I found the need for a version of the textcat.batch-train recipe that chooses the model based on F-score rather than accuracy. So I changed the code in textcat.py in the obvious way, introducing
another argument to the recipe and picking it up wherever the current code says “accuracy”.
It works. Happy to offer it back if desired.

Optimal accuracy does not align with optimal F score. I THINK this is happening because the eval dataset
is much more unbalanced than the training set. This is probably something better fixed by changing the evaluation dataset to be more sensible, but its
a shared task so I didn’t do that.

Thanks! We’re in the process of publishing the recipes on Github. We’re just figuring out the best process to build them into the Prodigy wheels once they’re in a separate repo. Once they’re published, pull requests will be very welcome!

About the accuracy vs F-score: This is a topic that makes me feel dumb every now and again, because it seems like it should be quite obvious, but then I find myself scratching my head.

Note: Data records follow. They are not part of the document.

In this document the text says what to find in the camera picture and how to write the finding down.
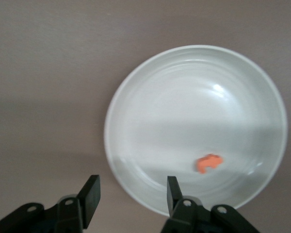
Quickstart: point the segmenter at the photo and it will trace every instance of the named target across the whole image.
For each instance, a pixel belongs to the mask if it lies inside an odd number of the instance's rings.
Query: gray-brown surface
[[[30,201],[49,208],[100,174],[87,232],[160,232],[166,217],[130,198],[108,167],[104,119],[137,65],[191,44],[242,53],[281,92],[285,157],[239,211],[263,233],[291,232],[291,1],[0,1],[0,218]]]

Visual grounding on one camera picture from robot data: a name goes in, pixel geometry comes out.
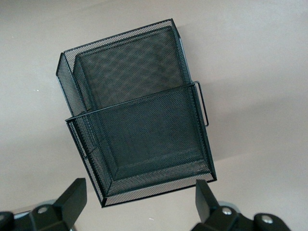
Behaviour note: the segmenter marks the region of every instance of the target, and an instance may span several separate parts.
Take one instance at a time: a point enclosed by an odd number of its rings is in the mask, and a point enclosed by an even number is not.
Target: metal handle
[[[203,99],[203,94],[202,94],[202,90],[201,90],[201,85],[200,85],[200,82],[199,82],[199,81],[195,81],[195,82],[193,82],[193,83],[198,85],[198,88],[199,88],[199,91],[200,91],[202,106],[203,106],[203,110],[204,110],[204,114],[205,114],[205,119],[206,119],[205,127],[207,127],[209,123],[208,123],[208,118],[207,118],[205,103],[204,103],[204,99]]]

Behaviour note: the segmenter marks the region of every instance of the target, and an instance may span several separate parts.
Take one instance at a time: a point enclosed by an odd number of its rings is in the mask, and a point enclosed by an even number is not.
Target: black mesh basket
[[[200,84],[172,19],[65,51],[57,77],[102,206],[216,180]]]

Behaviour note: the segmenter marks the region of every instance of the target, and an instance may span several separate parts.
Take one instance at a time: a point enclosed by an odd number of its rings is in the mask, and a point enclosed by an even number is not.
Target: silver bolt
[[[47,207],[42,207],[38,209],[38,213],[45,213],[47,211]]]
[[[264,221],[265,223],[268,224],[272,224],[273,223],[273,219],[267,215],[262,215],[262,221]]]
[[[222,208],[222,212],[223,212],[225,215],[231,215],[231,214],[232,214],[231,209],[229,209],[229,208],[227,208],[227,207]]]

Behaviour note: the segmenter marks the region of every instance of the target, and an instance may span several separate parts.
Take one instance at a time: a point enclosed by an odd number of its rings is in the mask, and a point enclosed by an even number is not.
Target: black wire mesh
[[[57,77],[102,206],[216,179],[172,19],[65,51]]]

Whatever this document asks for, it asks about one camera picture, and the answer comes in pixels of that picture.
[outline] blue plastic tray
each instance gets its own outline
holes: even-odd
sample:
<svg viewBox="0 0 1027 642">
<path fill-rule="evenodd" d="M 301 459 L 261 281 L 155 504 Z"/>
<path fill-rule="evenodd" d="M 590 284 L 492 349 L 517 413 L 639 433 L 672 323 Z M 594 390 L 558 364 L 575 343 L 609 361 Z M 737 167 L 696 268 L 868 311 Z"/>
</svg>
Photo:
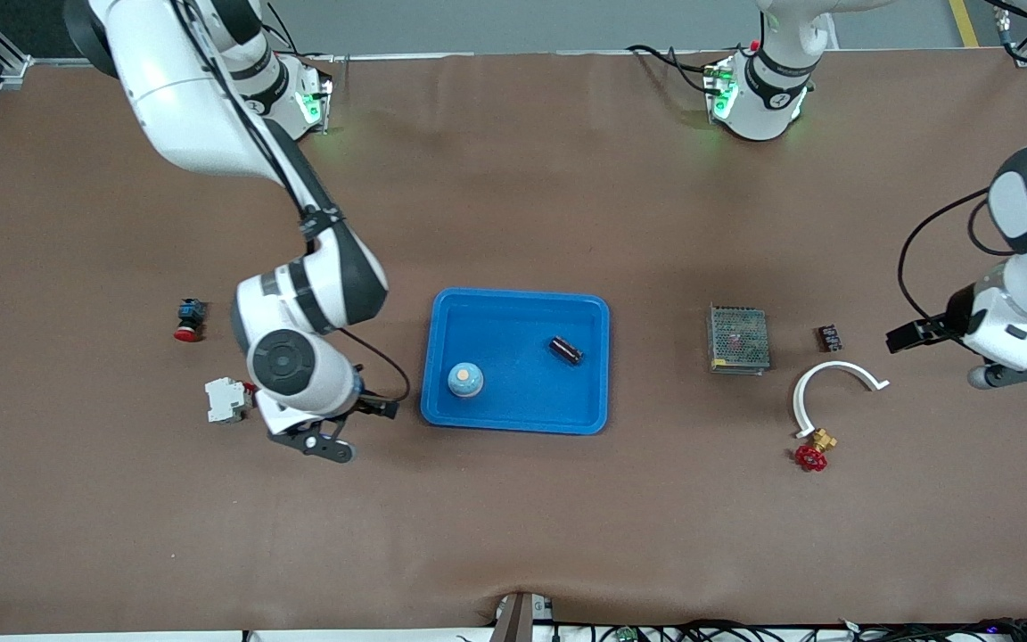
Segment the blue plastic tray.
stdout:
<svg viewBox="0 0 1027 642">
<path fill-rule="evenodd" d="M 555 336 L 581 349 L 571 366 Z M 459 399 L 450 369 L 473 362 L 485 383 Z M 440 426 L 594 435 L 608 419 L 608 305 L 600 297 L 450 288 L 430 316 L 422 415 Z"/>
</svg>

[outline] brown table
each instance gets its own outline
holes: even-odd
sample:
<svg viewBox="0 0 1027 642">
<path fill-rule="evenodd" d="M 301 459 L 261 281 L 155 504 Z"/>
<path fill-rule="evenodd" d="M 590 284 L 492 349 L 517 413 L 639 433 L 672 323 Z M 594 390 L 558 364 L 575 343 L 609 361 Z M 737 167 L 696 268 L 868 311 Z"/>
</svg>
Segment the brown table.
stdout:
<svg viewBox="0 0 1027 642">
<path fill-rule="evenodd" d="M 109 78 L 33 69 L 0 97 L 0 632 L 472 626 L 512 591 L 574 620 L 1027 616 L 1027 385 L 978 391 L 957 346 L 882 342 L 912 317 L 906 233 L 1027 144 L 1027 70 L 828 54 L 765 144 L 635 58 L 338 80 L 334 133 L 302 149 L 390 277 L 358 332 L 417 379 L 444 288 L 603 296 L 608 425 L 436 428 L 412 398 L 351 422 L 350 464 L 274 446 L 258 417 L 208 425 L 203 383 L 245 375 L 233 286 L 296 256 L 294 209 L 156 157 Z M 910 256 L 930 308 L 990 264 L 963 224 Z M 196 345 L 170 337 L 187 296 L 212 302 Z M 710 303 L 766 309 L 774 371 L 709 374 Z M 788 390 L 827 358 L 825 324 L 892 383 L 821 375 L 811 415 L 840 446 L 808 475 Z"/>
</svg>

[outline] white curved tube
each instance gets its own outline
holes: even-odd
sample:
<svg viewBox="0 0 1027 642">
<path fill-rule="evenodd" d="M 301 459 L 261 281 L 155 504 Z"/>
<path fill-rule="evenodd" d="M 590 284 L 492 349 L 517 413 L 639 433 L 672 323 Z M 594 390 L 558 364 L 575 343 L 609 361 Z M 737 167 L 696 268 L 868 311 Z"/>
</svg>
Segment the white curved tube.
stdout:
<svg viewBox="0 0 1027 642">
<path fill-rule="evenodd" d="M 791 405 L 795 411 L 795 421 L 799 423 L 799 431 L 795 433 L 795 439 L 804 439 L 814 432 L 814 424 L 810 422 L 810 417 L 807 417 L 807 383 L 816 373 L 827 369 L 847 371 L 847 373 L 862 379 L 862 382 L 867 383 L 867 387 L 872 390 L 879 390 L 889 385 L 889 382 L 877 381 L 874 375 L 850 362 L 820 363 L 813 369 L 807 370 L 806 374 L 799 377 L 799 382 L 795 383 L 794 396 L 791 398 Z"/>
</svg>

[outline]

If the model is constrained to output one class prediction per instance, I think accuracy should be the same as micro-averaged F1, right? However, this is obviously not true if we let the model predict multiple classes per instance, which the default spaCy text classification model is allowed to do.

I’d be interested in having that recipe if you’re sharing! One of my textcat models is for rare categories and the f-score just keeps dropping as the accuracy improves…

Dear Chris,
I’m also experiencing some difficulties training a binary classification model with a very small number of examples assigned to “accept” (~5%). Searching for the optimal accuracy tends to produce a classifier which systematic outcome is “reject” with a very high accuracy score. I assume optimizing the learning using F-score would be more fruitful ? Could you please share changes you made in textcat.py ?
Or is there a more generic version to do so ?
Thanks a lot!